* [EXERCISE DESCRIPTION]: Using the data below, reproduce exactly the lines from the line with "Distance lens to pinch point: 38.7" to the line with "(450, 145): 1.99", both included; pictures must be dropped.

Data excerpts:
*****

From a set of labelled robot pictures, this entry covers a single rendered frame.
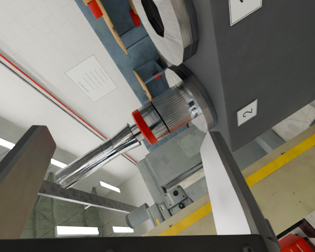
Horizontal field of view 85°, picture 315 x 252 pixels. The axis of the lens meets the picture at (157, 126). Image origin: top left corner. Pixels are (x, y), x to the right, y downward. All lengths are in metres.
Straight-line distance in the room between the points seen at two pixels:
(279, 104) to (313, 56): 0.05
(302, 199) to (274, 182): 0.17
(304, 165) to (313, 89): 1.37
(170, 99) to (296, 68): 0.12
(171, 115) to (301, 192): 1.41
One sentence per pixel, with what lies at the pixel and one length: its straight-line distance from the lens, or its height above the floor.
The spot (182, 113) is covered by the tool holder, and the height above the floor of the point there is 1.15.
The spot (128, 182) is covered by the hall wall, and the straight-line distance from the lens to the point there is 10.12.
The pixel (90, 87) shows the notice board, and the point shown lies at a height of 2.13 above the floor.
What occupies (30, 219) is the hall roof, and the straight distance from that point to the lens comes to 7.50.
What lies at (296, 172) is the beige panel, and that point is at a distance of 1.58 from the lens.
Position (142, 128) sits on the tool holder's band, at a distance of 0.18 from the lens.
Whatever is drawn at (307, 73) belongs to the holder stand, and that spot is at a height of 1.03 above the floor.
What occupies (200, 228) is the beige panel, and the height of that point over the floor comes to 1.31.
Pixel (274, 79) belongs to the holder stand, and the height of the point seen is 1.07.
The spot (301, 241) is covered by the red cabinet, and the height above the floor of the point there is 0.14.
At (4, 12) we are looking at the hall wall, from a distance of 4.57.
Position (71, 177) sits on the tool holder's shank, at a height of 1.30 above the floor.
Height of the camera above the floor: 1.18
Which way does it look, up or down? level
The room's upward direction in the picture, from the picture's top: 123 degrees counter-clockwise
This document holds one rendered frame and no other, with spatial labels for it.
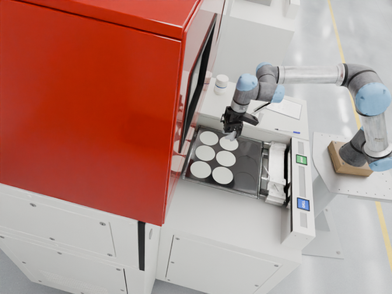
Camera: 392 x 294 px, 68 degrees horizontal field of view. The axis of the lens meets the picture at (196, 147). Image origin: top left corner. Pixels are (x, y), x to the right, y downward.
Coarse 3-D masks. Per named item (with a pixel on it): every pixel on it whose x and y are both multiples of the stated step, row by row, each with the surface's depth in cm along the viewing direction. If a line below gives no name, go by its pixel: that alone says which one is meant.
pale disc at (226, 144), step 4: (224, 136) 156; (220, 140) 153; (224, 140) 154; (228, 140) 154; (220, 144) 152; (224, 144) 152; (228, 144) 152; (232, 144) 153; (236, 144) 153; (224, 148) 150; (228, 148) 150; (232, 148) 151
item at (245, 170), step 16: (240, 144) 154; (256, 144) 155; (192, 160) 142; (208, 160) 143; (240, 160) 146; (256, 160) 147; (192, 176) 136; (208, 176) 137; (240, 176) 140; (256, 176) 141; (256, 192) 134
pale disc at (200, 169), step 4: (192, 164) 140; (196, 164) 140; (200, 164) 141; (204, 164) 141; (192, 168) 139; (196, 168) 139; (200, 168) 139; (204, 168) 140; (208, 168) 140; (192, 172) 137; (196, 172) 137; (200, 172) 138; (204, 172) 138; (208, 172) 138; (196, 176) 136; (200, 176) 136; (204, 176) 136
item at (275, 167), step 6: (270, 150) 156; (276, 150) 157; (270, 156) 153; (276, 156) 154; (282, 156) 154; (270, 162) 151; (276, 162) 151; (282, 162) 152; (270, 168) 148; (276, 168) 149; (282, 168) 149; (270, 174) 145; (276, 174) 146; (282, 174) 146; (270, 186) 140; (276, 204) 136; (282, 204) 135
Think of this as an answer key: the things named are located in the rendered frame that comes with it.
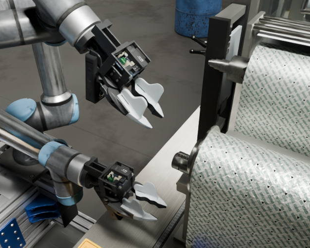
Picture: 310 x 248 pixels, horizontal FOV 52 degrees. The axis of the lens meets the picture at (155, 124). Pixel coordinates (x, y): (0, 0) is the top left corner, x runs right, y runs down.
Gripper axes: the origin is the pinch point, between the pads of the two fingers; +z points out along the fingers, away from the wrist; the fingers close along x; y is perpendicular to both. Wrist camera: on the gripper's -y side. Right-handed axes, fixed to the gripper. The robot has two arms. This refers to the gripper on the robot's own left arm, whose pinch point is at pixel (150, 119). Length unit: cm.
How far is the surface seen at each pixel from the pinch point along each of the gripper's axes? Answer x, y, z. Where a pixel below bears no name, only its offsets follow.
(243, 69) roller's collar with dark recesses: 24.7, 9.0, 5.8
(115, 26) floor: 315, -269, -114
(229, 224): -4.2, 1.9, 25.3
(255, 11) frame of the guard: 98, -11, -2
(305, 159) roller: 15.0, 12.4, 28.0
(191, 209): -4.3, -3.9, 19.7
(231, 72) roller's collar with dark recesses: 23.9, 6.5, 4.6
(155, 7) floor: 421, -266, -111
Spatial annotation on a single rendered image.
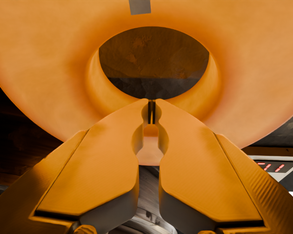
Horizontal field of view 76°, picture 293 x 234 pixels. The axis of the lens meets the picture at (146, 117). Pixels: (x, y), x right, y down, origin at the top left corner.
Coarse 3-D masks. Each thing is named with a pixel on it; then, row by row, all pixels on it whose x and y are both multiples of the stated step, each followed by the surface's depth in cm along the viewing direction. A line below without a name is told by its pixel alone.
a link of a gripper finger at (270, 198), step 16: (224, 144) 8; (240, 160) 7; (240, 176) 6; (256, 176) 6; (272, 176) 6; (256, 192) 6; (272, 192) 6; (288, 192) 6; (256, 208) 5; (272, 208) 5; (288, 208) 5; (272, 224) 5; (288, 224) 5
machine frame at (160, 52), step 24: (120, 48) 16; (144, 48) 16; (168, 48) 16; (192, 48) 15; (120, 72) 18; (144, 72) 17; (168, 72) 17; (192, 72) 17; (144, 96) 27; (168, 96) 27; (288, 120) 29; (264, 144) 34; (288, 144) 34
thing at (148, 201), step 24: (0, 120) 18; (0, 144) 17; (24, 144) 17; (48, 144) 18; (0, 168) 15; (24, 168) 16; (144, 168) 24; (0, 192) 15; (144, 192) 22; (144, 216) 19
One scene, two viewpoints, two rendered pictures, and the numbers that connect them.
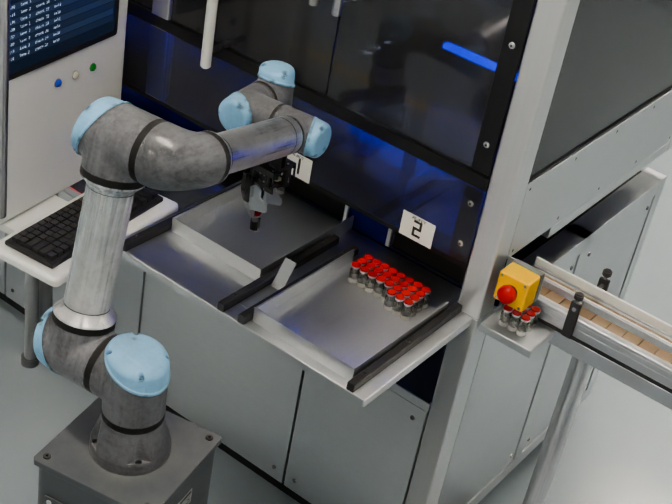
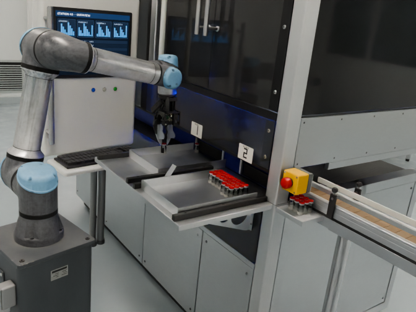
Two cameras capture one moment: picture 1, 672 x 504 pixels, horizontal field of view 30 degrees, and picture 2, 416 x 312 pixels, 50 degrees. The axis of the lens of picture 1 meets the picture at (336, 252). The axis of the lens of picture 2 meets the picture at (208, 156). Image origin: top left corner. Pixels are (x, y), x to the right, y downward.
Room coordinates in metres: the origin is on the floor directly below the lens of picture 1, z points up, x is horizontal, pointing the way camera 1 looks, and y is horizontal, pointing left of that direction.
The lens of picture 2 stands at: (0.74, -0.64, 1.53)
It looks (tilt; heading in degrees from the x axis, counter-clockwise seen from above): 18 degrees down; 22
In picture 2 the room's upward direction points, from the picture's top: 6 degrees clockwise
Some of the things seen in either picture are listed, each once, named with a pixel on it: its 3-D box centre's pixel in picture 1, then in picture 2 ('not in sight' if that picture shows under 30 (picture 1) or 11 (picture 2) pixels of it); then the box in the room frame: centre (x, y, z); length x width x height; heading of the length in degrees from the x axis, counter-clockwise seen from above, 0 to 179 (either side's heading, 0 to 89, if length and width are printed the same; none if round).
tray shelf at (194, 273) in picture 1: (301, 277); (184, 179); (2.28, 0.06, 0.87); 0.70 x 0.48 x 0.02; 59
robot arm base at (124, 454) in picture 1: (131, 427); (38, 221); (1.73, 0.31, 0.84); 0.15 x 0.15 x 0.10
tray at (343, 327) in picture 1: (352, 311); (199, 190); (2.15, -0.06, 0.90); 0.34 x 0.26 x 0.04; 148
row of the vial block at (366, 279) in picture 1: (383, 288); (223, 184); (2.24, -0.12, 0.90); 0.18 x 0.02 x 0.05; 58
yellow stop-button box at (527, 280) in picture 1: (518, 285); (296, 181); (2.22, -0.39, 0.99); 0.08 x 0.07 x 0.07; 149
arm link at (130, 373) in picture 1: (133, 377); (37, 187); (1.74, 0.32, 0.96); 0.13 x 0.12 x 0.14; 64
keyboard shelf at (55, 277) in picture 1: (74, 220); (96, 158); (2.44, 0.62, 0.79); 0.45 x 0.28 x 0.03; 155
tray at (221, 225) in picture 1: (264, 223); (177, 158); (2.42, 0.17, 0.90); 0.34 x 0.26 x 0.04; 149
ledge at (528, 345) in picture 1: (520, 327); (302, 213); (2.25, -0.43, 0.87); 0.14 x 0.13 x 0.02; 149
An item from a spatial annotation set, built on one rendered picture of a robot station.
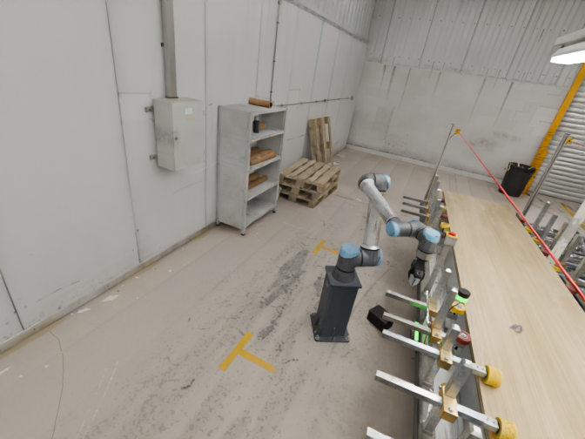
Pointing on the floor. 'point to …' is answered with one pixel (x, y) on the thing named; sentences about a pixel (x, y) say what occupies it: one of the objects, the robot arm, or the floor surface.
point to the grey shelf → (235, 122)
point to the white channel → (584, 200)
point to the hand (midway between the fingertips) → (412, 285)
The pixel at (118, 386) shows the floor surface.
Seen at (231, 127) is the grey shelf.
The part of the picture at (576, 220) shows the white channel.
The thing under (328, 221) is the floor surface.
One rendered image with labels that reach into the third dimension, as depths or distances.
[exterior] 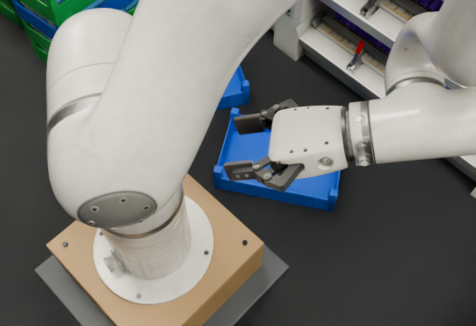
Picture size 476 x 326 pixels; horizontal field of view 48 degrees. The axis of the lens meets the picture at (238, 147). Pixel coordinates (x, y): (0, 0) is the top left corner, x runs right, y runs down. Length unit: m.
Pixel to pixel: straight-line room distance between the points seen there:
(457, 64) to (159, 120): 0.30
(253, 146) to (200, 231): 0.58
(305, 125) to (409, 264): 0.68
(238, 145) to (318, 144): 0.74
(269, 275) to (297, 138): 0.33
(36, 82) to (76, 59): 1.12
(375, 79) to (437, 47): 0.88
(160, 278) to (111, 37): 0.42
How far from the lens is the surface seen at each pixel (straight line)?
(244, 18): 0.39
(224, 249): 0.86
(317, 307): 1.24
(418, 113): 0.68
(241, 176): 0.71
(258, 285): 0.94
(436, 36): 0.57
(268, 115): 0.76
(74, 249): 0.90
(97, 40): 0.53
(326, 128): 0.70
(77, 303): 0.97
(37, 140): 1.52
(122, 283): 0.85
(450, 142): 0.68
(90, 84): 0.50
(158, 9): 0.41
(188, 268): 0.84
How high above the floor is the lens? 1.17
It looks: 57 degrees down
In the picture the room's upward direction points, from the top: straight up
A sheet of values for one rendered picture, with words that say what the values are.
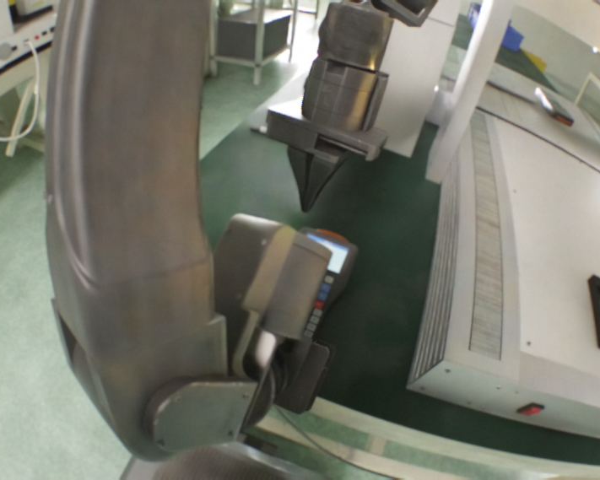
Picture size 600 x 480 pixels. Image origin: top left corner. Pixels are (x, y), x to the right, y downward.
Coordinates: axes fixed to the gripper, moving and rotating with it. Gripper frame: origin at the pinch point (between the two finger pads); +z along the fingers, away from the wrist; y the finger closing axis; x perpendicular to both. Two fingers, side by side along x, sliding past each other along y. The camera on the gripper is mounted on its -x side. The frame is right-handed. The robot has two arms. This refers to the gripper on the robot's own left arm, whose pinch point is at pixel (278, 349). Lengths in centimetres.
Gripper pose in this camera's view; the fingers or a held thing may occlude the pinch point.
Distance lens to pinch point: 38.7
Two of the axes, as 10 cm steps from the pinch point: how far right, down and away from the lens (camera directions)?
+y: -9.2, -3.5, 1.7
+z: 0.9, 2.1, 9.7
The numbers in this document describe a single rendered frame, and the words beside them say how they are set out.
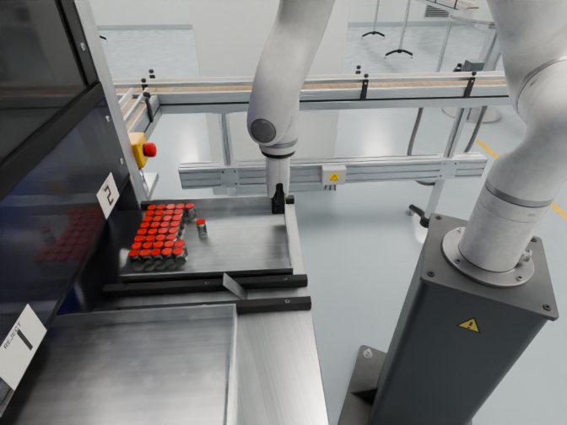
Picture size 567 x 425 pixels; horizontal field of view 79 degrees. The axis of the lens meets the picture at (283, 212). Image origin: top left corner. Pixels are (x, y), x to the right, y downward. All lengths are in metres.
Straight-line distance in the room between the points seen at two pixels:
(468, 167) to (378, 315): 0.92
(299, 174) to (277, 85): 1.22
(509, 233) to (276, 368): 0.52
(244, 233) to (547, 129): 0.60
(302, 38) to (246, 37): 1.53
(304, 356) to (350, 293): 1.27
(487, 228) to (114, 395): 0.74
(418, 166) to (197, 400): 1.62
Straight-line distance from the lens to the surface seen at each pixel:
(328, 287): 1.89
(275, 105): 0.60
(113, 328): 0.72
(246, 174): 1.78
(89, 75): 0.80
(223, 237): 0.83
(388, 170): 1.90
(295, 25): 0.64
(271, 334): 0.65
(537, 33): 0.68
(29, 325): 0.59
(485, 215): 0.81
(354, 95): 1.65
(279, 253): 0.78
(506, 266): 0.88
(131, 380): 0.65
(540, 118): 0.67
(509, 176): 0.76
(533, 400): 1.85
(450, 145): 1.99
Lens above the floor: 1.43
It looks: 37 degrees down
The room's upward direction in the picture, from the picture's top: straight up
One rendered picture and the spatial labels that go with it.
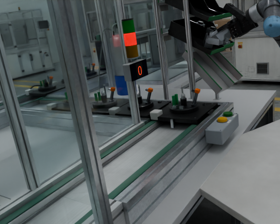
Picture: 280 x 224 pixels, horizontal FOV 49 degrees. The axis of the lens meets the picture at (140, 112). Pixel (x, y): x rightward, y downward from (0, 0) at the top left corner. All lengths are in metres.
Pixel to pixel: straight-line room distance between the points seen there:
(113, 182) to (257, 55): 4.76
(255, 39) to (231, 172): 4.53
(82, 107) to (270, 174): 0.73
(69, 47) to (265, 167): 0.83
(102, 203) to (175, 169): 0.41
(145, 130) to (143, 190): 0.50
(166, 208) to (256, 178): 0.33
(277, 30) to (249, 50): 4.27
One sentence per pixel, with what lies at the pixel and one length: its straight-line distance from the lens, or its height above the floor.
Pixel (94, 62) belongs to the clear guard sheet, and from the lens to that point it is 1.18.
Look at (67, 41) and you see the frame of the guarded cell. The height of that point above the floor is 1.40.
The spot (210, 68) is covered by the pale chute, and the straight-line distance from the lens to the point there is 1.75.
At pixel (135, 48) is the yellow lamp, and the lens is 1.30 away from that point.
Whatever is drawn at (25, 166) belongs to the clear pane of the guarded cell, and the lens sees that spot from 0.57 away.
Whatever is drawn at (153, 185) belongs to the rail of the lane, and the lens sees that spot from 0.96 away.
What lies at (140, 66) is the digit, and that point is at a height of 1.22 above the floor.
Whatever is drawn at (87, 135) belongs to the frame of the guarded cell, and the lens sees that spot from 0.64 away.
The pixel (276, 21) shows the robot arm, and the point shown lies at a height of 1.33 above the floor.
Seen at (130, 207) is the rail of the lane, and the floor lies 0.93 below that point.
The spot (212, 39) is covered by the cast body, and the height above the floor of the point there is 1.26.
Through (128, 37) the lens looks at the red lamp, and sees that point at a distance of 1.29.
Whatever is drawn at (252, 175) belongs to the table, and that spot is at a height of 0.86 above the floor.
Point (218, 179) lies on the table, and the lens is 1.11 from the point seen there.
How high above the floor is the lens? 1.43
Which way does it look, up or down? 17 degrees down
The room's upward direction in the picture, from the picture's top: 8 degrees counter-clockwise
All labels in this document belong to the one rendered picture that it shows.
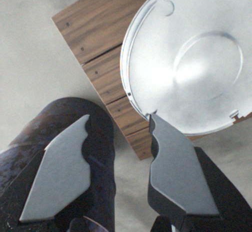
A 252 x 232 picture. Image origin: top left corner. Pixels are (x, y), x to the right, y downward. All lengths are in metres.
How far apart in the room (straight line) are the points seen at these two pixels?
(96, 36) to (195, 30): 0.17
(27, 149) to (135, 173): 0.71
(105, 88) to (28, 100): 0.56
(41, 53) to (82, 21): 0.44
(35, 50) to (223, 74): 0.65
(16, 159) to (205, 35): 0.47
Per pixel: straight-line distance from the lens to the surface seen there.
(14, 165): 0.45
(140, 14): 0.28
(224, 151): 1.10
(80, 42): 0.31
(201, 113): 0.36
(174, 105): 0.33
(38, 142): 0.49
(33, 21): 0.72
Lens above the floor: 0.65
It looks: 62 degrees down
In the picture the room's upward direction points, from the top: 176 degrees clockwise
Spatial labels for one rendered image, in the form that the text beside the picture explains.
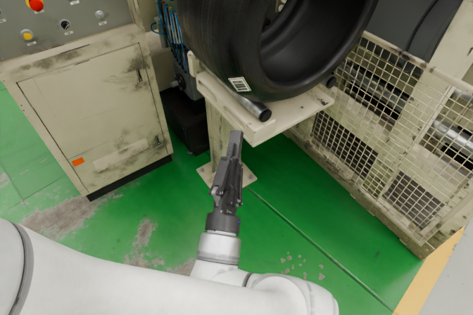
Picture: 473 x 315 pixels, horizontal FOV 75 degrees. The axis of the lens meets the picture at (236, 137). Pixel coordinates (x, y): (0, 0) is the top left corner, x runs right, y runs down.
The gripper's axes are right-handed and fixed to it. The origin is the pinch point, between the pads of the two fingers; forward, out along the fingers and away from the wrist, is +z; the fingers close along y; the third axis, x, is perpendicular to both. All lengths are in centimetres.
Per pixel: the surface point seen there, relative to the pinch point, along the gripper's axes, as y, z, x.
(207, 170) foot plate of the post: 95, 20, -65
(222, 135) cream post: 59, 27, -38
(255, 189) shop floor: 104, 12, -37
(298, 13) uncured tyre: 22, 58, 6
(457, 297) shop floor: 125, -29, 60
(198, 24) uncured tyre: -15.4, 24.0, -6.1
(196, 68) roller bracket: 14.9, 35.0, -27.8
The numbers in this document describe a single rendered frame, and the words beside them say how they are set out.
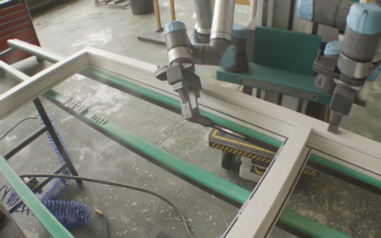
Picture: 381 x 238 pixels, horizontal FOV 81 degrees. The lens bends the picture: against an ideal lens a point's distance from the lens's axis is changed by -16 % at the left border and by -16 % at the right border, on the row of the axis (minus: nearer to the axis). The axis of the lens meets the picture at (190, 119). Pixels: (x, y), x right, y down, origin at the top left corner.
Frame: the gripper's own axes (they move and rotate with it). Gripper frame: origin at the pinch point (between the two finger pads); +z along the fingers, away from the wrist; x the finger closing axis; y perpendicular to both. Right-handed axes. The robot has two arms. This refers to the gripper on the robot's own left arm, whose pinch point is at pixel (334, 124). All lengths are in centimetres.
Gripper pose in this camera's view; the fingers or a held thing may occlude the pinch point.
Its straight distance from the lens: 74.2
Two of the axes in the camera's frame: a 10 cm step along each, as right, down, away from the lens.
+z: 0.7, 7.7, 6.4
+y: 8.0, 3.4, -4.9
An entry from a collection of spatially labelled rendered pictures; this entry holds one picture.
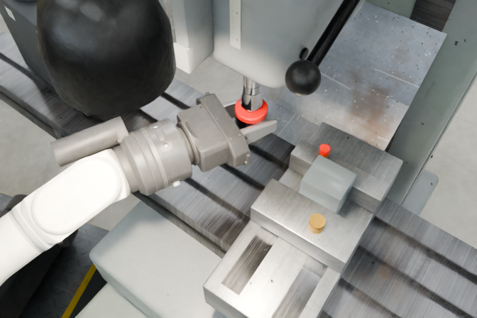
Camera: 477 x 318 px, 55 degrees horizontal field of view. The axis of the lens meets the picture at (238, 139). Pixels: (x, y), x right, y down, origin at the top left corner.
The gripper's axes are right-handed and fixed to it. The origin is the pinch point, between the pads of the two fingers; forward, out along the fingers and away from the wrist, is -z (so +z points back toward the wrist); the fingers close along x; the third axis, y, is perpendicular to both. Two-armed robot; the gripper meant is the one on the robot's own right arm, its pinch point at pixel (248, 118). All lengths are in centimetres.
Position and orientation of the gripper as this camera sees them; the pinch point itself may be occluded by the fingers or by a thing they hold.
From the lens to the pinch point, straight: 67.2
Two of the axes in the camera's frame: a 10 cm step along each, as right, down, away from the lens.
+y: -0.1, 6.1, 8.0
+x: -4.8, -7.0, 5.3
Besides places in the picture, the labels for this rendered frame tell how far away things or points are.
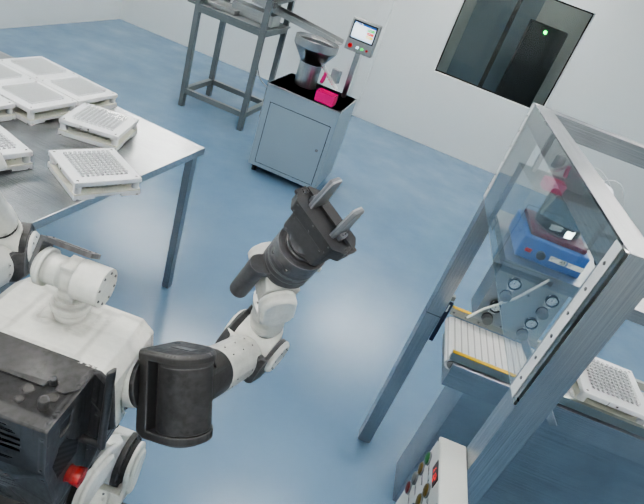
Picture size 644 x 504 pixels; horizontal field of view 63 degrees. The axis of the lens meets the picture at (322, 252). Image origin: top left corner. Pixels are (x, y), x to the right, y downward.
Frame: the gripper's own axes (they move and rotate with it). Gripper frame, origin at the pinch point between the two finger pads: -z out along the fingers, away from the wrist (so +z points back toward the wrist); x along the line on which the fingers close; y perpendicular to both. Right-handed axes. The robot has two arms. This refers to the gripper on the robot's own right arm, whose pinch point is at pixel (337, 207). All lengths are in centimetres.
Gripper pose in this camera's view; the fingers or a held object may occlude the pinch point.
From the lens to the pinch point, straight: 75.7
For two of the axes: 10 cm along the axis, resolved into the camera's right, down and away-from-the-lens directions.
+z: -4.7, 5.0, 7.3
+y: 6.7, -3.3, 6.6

*****

* [EXERCISE OUTPUT]:
Distance lens to pinch point: 38.7
Two of the axes, as 10 cm steps from the pinch point: how far right, down and away from the lens (camera directions)?
+y: -9.2, -3.5, 1.7
+z: 0.9, 2.1, 9.7
The numbers in this document describe a single rendered frame, and the words beside them say how they are set out.
Picture size 567 x 425 pixels; horizontal field of view 79 degrees. The axis of the lens meets the picture at (283, 212). Image origin: top left corner. Pixels are (x, y), x to the right, y downward. All lengths are in metres.
Straight-line distance in the room between the points seen at two pixels:
(468, 167) to (378, 315): 0.92
(299, 174) to (277, 85): 1.22
(509, 233) to (276, 368): 0.52
(244, 233) to (547, 129): 0.60
(302, 38) to (246, 37): 1.53
(304, 356) to (350, 293): 1.27
(487, 228) to (114, 395): 0.74
(418, 166) to (197, 400): 1.62
Straight-line distance from the lens to the surface seen at each pixel:
(328, 287): 1.89
(275, 105): 0.60
(113, 328): 0.72
(246, 174): 1.78
(89, 75): 0.80
(223, 237): 0.83
(388, 170): 1.90
(295, 25): 0.64
(271, 334): 0.65
(537, 33): 0.68
(29, 325): 0.59
(485, 215): 0.81
(354, 95): 1.65
(279, 253): 0.78
(506, 266): 0.88
(131, 380): 0.65
(540, 118): 0.67
(509, 176): 0.76
(533, 400): 1.85
(450, 145): 1.99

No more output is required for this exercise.